_What is being asked_
Go through the data below and repeat it exactly, skipping each picture.

#####

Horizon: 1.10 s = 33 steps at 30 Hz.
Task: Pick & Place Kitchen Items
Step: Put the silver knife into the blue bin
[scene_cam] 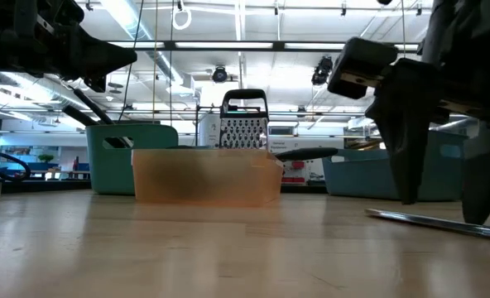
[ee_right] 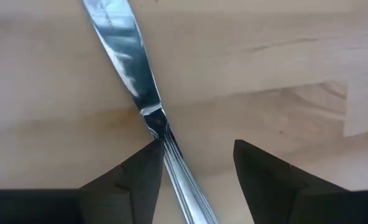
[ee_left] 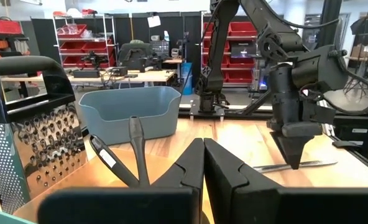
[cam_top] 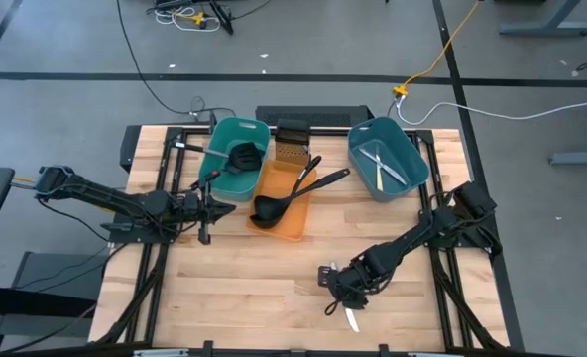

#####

_Reply_
Horizon: 1.10 s = 33 steps at 30 Hz.
Task: Pick & Place Kitchen Items
Step: Put the silver knife into the blue bin
[scene_cam] 
[ee_right] 
[ee_left] 
[cam_top] 

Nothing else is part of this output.